Please set out each line below exactly as it stands, without the images.

DATA BELOW =>
───

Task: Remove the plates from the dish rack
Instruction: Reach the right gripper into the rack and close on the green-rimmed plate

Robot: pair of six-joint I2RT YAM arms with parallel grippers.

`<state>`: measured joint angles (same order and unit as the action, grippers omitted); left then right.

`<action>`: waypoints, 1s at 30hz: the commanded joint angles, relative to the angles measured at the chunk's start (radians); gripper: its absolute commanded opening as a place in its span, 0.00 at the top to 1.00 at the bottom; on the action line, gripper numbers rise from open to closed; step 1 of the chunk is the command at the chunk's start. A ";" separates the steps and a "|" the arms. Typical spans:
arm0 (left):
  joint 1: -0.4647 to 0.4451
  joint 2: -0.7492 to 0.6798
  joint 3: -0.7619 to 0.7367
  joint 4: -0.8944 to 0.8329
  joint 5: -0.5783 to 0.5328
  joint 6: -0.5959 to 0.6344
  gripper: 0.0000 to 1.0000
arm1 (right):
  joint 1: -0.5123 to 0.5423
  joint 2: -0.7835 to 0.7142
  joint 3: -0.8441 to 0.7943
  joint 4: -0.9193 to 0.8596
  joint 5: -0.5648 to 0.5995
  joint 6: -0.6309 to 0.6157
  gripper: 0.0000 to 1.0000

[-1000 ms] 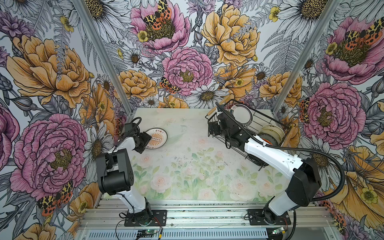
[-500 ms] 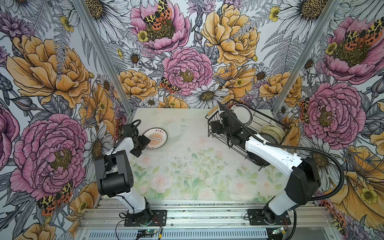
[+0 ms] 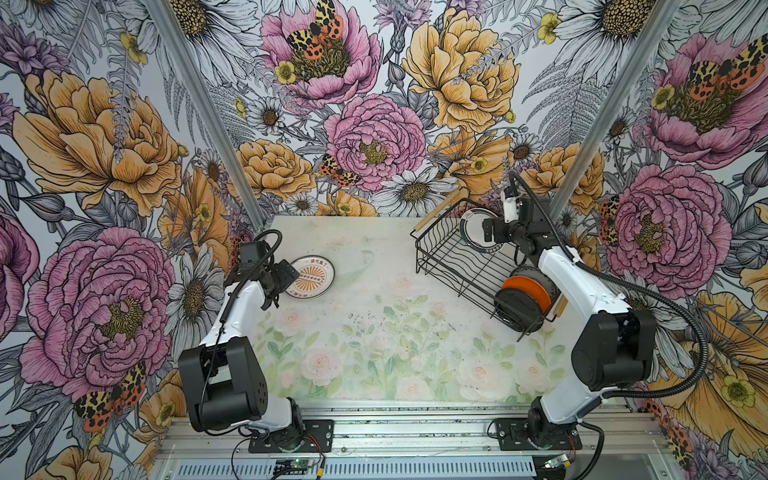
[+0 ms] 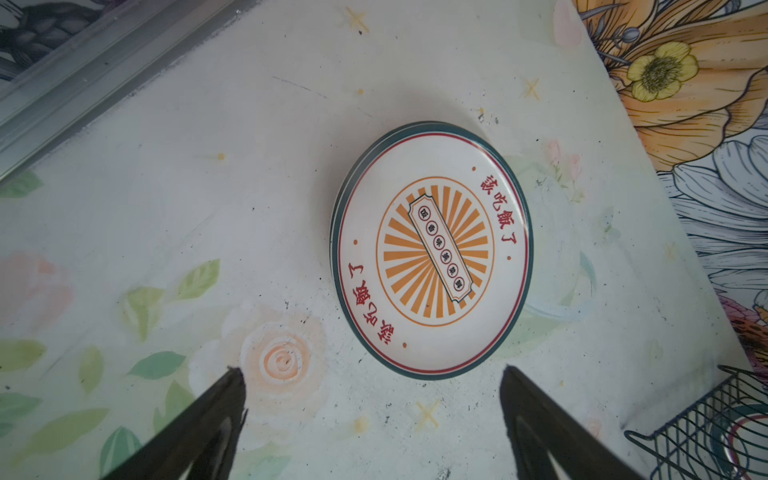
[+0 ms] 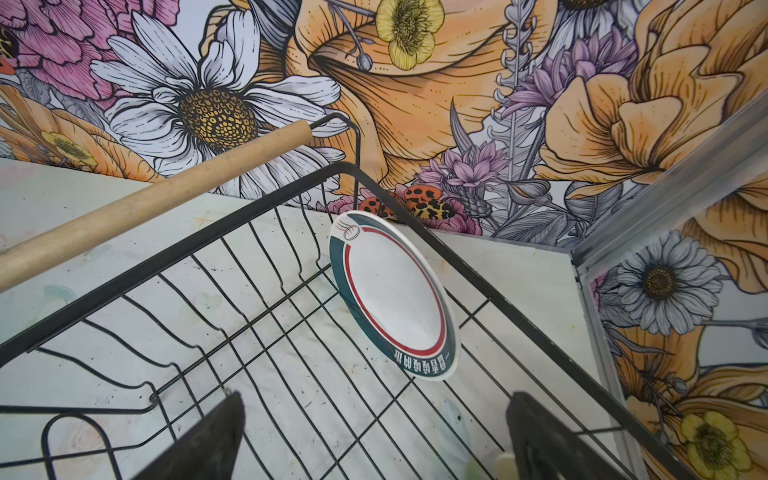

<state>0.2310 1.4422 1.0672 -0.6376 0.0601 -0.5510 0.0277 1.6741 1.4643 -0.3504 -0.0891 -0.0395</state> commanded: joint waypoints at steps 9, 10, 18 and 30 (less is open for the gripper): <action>-0.003 -0.080 0.039 -0.023 0.018 0.040 0.01 | -0.155 0.256 0.236 -0.058 -0.397 -0.105 0.00; -0.005 -0.084 0.042 -0.022 0.025 0.039 0.01 | -0.156 0.273 0.254 -0.068 -0.400 -0.106 0.00; -0.048 -0.130 0.056 -0.009 0.032 0.048 0.01 | -0.161 0.361 0.327 -0.079 -0.386 -0.091 0.05; -0.095 -0.249 -0.020 0.132 0.045 0.044 0.01 | -0.172 0.416 0.334 -0.091 -0.385 -0.116 0.18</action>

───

RESULT OF THE EXERCISE =>
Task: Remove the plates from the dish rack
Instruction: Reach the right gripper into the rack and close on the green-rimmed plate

Robot: pair of six-joint I2RT YAM arms with parallel grippers.

`<state>`: measured joint angles (same order and unit as the action, grippers omitted); left then right.

`<action>`: waypoints, 1s at 30hz: the commanded joint angles, relative to the angles measured at the chunk's start (radians); gripper: its absolute commanded opening as a place in its span, 0.00 at the top to 1.00 at the bottom; on the action line, gripper numbers rise from open to closed; step 1 of the chunk is the command at the chunk's start. A ";" separates the steps and a "|" the arms. Typical spans:
arm0 (left):
  joint 1: -0.4647 to 0.4451
  joint 2: -0.7492 to 0.6798
  joint 3: -0.7619 to 0.7367
  joint 4: -0.8944 to 0.8329
  joint 5: -0.5783 to 0.5328
  joint 6: -0.5959 to 0.6344
  gripper: 0.0000 to 1.0000
arm1 (right):
  joint 1: -0.5123 to 0.5423
  joint 2: -0.7835 to 0.7142
  joint 3: -0.8441 to 0.7943
  joint 4: -0.9193 to 0.8596
  joint 5: -0.5648 to 0.5995
  joint 6: -0.6309 to 0.6157
  gripper: 0.0000 to 1.0000

[-1000 ms] 
[-500 ms] 
[+0 ms] 
[+0 ms] 
[+0 ms] 

<state>0.2310 1.4422 1.0672 -0.6376 0.0601 -0.5510 0.0277 1.6741 1.4643 -0.3504 -0.0891 -0.0395</state> commanded: joint waypoints at steps 9, 10, 18 and 30 (less is open for the gripper): <action>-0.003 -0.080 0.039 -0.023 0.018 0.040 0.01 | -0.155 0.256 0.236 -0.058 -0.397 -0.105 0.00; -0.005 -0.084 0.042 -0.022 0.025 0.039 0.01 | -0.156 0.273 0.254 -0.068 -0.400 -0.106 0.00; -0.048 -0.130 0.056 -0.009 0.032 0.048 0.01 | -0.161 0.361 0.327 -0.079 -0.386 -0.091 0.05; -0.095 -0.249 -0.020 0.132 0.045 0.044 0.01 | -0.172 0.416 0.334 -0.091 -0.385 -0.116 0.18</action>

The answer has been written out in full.